Candidate Castillo would face many challenges. He is aligned with a seasoned and well-experienced, nationally respected politician, socialist Veronica Mendoza from Cusco. She also identified the current economic advisor for Mr. Castillo, Pedro Francke, who has a center-left reputation.
Mr. Francke served as director of the Cooperation Fund for Social Development (FONCODES), a government-controlled social services and small investments institution, promoting small and medium size enterprises and creating jobs. He also served for the Peruvian Central Bank and worked as an economist at the World Bank.
In a political statement, Francke separated a potential Castillo presidency from what he called Chavez socialism, with the intent to tranquilize a worried, right-wing media indoctrinated populace. The right-wing El Comercio and affiliated media control 90% of Peruvian news.
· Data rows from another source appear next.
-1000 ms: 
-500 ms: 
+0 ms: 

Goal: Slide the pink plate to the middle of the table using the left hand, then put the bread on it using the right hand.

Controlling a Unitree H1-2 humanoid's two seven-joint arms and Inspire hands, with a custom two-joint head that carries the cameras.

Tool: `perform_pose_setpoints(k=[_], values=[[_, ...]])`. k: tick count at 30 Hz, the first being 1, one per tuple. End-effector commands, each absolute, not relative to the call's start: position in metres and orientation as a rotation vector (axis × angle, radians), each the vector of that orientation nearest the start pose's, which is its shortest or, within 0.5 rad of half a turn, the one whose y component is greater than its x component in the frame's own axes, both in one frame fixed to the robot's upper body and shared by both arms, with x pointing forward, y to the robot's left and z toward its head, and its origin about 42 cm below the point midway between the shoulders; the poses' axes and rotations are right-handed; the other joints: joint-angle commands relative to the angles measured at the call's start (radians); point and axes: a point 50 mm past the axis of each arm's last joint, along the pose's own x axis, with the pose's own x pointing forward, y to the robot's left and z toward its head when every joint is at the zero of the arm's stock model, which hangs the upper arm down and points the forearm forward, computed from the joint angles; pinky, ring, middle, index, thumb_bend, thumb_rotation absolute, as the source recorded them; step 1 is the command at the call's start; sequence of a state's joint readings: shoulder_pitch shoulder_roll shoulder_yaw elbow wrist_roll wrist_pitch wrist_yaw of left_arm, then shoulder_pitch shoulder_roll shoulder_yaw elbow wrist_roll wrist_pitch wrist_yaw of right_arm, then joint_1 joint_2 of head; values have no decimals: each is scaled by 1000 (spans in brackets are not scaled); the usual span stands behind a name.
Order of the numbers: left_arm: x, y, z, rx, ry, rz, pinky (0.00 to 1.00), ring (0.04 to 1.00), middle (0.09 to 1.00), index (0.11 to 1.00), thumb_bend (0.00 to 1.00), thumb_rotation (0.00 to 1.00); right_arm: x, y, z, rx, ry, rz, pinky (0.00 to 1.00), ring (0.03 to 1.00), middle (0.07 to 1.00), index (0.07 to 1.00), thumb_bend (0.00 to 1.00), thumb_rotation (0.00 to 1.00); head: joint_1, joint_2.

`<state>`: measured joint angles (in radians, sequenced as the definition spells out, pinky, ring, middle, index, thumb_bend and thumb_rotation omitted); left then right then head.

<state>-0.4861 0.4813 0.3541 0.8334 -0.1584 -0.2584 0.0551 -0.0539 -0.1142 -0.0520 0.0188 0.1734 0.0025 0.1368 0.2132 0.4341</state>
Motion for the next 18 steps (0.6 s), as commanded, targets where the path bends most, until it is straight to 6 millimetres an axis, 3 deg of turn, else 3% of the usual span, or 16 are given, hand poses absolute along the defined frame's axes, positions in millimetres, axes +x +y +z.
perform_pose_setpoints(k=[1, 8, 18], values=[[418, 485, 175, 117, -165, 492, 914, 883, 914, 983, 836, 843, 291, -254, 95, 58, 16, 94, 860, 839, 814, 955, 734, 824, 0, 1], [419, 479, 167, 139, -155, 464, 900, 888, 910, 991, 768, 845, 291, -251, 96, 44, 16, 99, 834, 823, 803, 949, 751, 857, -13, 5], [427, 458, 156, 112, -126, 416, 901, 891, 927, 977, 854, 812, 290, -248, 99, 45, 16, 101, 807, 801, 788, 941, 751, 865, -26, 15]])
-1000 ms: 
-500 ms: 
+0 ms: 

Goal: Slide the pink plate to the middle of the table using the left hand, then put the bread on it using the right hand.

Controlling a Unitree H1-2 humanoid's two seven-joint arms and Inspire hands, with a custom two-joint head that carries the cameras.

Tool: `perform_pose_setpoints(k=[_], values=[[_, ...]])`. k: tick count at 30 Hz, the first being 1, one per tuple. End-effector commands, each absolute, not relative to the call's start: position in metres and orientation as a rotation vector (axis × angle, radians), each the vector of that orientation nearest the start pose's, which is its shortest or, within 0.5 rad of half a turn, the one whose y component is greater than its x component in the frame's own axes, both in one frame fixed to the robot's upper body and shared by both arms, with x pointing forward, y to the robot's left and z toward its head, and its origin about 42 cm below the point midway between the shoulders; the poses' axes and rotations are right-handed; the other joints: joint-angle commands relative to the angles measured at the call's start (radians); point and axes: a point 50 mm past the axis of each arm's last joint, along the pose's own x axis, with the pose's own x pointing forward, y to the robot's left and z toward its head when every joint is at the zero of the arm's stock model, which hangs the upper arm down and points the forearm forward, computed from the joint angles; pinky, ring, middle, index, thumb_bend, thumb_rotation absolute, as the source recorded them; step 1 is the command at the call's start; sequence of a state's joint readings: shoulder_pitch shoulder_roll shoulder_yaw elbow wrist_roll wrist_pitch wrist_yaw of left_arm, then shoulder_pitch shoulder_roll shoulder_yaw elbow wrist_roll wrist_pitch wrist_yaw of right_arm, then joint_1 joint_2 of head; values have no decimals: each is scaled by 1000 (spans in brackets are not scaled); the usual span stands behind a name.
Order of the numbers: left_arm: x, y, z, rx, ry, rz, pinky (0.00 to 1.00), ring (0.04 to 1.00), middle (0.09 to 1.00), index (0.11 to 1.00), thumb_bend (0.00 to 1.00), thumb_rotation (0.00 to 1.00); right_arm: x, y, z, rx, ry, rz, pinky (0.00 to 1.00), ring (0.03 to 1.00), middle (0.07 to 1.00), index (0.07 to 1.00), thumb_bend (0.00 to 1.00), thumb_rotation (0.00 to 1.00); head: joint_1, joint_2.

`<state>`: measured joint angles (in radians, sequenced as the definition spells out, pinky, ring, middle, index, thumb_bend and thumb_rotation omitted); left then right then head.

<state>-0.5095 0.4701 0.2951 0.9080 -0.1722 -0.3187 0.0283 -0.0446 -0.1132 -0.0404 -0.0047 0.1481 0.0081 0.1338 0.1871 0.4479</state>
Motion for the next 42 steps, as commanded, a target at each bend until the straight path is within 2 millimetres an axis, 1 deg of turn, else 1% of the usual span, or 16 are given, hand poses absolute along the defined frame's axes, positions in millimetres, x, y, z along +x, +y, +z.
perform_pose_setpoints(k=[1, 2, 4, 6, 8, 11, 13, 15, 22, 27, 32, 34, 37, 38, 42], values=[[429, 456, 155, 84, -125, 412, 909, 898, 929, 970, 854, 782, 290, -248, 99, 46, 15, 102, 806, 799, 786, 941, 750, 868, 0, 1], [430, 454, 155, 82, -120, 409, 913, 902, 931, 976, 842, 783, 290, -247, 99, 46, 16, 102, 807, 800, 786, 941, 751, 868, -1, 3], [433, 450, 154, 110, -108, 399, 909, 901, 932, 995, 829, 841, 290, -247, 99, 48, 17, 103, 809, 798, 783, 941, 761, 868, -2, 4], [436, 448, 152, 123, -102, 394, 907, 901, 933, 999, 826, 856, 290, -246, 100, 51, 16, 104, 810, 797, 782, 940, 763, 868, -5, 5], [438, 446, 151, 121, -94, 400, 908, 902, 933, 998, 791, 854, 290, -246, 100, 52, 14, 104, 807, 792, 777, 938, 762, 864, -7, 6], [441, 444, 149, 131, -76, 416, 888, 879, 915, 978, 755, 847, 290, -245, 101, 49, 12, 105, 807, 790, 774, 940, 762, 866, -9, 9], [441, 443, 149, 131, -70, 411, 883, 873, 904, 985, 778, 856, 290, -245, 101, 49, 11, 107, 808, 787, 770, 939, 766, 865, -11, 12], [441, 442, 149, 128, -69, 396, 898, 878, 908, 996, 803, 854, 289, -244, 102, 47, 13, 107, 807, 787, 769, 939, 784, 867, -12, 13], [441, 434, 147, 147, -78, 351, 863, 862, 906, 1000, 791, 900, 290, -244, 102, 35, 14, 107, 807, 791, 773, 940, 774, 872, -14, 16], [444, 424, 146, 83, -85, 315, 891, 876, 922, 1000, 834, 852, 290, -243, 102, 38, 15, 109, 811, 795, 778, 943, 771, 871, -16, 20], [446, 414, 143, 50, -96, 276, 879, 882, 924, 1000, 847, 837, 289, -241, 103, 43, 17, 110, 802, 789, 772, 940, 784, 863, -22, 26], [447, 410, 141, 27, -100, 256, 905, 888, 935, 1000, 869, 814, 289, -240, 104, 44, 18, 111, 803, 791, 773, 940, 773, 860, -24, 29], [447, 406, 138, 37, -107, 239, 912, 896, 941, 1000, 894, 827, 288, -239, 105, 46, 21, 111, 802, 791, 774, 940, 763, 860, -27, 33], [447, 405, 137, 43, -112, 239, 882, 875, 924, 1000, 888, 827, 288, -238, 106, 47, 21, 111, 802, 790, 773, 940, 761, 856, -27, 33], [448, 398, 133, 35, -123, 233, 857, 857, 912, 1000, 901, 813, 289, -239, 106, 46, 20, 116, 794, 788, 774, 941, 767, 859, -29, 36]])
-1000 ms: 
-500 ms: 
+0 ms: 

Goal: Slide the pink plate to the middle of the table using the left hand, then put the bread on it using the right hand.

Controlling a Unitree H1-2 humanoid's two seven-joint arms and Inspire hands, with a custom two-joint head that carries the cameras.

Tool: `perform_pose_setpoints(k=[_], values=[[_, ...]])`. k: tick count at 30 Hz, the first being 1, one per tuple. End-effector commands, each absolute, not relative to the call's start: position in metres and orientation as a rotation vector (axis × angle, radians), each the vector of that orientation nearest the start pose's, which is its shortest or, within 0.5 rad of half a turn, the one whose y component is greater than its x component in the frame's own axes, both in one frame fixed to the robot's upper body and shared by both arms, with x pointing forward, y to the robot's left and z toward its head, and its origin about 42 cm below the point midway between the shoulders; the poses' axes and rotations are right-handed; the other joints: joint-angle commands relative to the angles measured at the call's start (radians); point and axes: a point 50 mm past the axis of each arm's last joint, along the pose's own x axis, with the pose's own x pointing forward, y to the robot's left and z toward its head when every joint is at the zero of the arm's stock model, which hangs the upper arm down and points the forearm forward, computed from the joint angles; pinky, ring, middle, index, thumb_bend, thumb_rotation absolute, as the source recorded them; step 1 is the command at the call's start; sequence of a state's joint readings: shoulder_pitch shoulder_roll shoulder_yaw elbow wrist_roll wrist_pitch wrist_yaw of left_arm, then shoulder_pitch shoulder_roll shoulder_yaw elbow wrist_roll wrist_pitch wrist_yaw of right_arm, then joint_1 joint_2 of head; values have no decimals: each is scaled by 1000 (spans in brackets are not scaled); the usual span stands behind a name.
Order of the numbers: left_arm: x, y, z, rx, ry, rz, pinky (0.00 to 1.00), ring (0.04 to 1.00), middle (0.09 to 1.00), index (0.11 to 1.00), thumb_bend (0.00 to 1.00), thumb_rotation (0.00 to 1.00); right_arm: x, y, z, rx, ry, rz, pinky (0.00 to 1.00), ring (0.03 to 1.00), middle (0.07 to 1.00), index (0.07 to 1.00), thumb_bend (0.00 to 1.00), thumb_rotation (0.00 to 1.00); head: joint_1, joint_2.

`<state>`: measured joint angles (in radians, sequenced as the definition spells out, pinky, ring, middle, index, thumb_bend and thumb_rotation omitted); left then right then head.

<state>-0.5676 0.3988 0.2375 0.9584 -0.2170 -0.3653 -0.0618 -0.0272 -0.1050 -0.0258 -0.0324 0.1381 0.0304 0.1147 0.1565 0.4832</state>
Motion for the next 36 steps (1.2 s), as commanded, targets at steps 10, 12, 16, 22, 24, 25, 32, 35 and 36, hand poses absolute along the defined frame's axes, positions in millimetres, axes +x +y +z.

Mr. Francke said that a Castillo Government would not be “interventionist”, abstaining from nationalization and expropriation, thus maintaining a market economy. They may, however, renegotiate corporate profit-sharing. Having experienced the Velasco Government in the 1970s, a socialist government is one of the major worries of Peruvians, who lived through the Velasco years.
Pedro Francke repeated Castillo’s campaign promise of encouraging local over foreign investments. This would be among the healthiest economic moves for Peru – towards fiscal autonomy and monetary sovereignty.
Ten days after the ballot, the vote recounts and quarrels over voter fraud is growing, creating a chaotic ambiance, one that becomes increasingly volatile. We can just hope that the Peruvian Electoral Court applies fair rules and is able to avoid civil unrest.
Peter Koenig is a Research Associate of the Centre for Research on Globalization.